Max Robotics — Global Service Robot Directory + US Certification

About

Carleton University has established itself as a remarkably diverse and prolific research institution in robotics, autonomous systems, and distributed computing, with particular strength in areas that sit at the intersection of theoretical computer science and real-world engineering challenges. Based in Ottawa, Canada, Carleton's researchers have made foundational contributions that have shaped multiple subfields simultaneously, earning thousands of citations and international recognition. Perhaps most strikingly, Carleton has become a global leader in space robotics, with its landmark 2014 survey on on-orbit servicing technologies accumulating nearly 1,300 citations — a testament to the institution's authoritative voice in satellite maintenance, debris removal, and deep-space manipulation systems. This work is complemented by more recent comprehensive surveys on in-orbit guidance and navigation, reinforcing Carleton's sustained commitment to pushing humanity's robotic presence beyond Earth. On the theoretical frontier, Carleton researchers have produced seminal work in distributed computing by autonomous mobile robots — the "gathering," "rendezvous," and pattern formation problems — building elegant algorithmic frameworks for anonymous, oblivious, asynchronous robot collectives that underpin modern swarm robotics theory.
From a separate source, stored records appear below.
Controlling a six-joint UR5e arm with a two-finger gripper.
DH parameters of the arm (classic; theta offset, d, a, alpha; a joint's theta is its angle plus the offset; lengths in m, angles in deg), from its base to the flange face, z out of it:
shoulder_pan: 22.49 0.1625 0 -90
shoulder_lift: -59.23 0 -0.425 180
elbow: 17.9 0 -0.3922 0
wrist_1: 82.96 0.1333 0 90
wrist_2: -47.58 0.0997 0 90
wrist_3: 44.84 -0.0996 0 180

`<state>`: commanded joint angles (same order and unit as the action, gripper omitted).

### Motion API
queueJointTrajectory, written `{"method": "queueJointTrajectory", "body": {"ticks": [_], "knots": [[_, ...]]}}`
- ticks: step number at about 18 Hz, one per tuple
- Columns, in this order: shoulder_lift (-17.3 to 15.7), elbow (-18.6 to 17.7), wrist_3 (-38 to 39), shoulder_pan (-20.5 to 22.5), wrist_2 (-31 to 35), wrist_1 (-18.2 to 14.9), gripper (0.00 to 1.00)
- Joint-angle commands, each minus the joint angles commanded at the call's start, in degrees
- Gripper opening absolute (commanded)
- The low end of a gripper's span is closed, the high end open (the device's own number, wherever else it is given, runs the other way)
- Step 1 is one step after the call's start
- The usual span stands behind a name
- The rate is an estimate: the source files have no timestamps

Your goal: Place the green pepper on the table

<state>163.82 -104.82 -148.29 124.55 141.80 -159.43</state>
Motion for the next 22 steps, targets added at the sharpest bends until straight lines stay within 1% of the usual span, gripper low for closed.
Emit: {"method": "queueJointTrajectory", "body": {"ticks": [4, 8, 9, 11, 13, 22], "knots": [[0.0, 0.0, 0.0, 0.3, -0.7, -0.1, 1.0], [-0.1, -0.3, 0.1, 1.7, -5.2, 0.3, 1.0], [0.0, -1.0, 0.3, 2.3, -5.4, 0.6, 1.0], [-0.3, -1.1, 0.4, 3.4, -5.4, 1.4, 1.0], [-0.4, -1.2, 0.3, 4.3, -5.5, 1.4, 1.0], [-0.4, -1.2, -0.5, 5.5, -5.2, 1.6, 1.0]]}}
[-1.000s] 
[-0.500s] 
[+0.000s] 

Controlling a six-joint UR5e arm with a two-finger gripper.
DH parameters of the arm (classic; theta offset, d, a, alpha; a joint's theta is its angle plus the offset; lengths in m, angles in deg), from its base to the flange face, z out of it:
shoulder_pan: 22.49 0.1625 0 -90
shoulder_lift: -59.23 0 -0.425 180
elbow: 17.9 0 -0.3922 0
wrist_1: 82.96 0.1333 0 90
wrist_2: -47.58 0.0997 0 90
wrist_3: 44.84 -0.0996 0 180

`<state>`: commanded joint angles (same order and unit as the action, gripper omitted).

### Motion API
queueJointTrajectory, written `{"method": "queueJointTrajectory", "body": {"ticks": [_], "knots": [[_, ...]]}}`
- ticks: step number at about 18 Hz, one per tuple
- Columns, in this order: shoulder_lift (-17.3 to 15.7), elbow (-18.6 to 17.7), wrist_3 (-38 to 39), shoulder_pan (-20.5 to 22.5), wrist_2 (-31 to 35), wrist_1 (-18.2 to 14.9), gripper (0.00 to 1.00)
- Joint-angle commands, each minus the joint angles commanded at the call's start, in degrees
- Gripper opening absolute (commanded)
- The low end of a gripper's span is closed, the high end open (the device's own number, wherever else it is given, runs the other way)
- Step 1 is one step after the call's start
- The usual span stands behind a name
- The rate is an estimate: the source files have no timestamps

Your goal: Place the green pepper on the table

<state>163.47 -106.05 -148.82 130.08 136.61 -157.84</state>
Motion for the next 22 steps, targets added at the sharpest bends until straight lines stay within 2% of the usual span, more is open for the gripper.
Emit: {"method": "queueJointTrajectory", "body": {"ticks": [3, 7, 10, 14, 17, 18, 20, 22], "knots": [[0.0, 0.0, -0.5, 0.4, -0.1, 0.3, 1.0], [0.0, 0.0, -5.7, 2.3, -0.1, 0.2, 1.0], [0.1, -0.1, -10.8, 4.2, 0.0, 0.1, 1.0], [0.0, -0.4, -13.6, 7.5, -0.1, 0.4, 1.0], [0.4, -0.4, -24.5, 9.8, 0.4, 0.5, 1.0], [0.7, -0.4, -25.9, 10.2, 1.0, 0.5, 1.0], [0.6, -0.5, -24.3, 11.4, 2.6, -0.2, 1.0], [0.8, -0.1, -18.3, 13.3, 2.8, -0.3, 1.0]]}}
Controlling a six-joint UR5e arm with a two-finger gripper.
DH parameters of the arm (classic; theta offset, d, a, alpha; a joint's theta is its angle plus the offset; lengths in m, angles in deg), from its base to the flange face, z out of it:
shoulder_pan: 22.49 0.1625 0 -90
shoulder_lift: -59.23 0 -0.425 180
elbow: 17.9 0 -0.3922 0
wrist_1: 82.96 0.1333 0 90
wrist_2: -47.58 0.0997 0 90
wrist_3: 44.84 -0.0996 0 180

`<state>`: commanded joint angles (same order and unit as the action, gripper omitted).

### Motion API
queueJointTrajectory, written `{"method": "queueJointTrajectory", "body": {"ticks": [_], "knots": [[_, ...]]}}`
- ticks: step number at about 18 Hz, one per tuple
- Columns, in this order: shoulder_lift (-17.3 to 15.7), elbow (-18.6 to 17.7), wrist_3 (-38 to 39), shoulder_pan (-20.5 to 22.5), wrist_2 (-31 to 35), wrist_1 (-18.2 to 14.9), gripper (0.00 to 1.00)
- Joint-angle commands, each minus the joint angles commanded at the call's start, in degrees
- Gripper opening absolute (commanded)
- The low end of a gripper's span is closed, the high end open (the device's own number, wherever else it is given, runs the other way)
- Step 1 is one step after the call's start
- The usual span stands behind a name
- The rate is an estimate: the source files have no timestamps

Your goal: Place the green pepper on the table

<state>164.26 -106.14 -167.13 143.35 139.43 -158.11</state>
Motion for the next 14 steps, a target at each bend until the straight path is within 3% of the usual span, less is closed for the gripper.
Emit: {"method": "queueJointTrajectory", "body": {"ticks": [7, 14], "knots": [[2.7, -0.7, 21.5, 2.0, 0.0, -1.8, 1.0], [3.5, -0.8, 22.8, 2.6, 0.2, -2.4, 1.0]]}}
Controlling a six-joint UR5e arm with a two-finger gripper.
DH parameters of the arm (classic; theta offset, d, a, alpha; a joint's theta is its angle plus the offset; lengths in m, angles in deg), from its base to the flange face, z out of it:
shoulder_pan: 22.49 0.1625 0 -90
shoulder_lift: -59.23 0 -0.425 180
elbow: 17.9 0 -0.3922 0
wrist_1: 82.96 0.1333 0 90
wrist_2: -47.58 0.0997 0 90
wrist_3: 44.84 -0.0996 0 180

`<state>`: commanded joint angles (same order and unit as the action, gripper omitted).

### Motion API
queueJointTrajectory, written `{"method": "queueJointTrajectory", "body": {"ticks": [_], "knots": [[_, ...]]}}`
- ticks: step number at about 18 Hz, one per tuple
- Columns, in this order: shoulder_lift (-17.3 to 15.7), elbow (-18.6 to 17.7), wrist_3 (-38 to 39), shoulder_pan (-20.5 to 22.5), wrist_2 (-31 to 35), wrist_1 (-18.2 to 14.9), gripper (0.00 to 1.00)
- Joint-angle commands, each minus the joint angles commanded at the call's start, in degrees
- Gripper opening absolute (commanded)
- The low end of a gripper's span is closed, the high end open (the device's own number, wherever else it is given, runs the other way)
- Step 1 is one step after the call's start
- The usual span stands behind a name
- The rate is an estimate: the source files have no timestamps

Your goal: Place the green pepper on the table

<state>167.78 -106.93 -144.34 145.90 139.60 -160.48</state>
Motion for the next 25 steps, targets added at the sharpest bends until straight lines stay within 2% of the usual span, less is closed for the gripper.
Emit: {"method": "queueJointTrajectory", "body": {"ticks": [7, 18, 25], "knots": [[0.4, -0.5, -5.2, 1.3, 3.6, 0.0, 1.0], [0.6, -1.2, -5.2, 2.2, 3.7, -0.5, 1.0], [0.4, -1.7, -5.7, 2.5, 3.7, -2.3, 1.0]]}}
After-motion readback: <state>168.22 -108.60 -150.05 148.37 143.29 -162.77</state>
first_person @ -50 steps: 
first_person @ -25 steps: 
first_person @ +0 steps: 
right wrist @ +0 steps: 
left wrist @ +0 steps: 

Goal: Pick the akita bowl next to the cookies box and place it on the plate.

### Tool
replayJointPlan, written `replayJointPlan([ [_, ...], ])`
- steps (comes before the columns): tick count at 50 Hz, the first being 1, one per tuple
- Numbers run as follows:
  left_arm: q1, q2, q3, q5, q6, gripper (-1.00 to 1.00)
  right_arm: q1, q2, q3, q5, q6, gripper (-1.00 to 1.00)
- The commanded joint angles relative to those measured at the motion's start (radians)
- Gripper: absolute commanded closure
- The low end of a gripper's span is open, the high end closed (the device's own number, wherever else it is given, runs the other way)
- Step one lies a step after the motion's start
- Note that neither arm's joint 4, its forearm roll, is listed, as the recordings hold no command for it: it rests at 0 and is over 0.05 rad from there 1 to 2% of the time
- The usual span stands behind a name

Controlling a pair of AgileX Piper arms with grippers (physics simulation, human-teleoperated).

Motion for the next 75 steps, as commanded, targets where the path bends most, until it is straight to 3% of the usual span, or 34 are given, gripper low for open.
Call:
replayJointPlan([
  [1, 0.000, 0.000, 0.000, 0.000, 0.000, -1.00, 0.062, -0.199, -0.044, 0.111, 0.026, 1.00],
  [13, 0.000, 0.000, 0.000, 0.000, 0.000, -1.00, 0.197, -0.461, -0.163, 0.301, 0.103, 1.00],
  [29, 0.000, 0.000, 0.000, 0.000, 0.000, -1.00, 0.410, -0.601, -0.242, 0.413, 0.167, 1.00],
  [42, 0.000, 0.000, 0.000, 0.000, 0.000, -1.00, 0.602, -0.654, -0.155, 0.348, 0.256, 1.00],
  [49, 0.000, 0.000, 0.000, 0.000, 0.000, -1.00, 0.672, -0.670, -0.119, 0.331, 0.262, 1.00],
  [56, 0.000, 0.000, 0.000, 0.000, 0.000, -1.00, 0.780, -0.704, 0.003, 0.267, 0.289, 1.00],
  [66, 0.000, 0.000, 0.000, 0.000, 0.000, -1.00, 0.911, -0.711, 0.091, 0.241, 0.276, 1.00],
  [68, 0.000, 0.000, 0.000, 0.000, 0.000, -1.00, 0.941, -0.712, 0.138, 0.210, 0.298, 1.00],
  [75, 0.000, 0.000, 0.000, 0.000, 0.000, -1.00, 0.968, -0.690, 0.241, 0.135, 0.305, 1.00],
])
These foundational papers remain essential reading across computer science and robotics worldwide. Equally impressive is the institution's applied robotics portfolio, spanning robust sliding mode control for manipulators, quadrotor UAV stabilization under uncertainty, adaptive fuzzy control for flexible-joint systems, vision-based teleoperation interfaces, and biologically inspired navigation. The ARL-Monopod II work on passive dynamic running demonstrates deep engagement with biomechanically informed legged locomotion. Prospective students and collaborators will find at Carleton a rare combination of rigorous theoretical foundations and ambitious applied engineering — an environment where algorithms developed for robots in the abstract can evolve into systems operating in orbit or navigating unstructured terrain autonomously.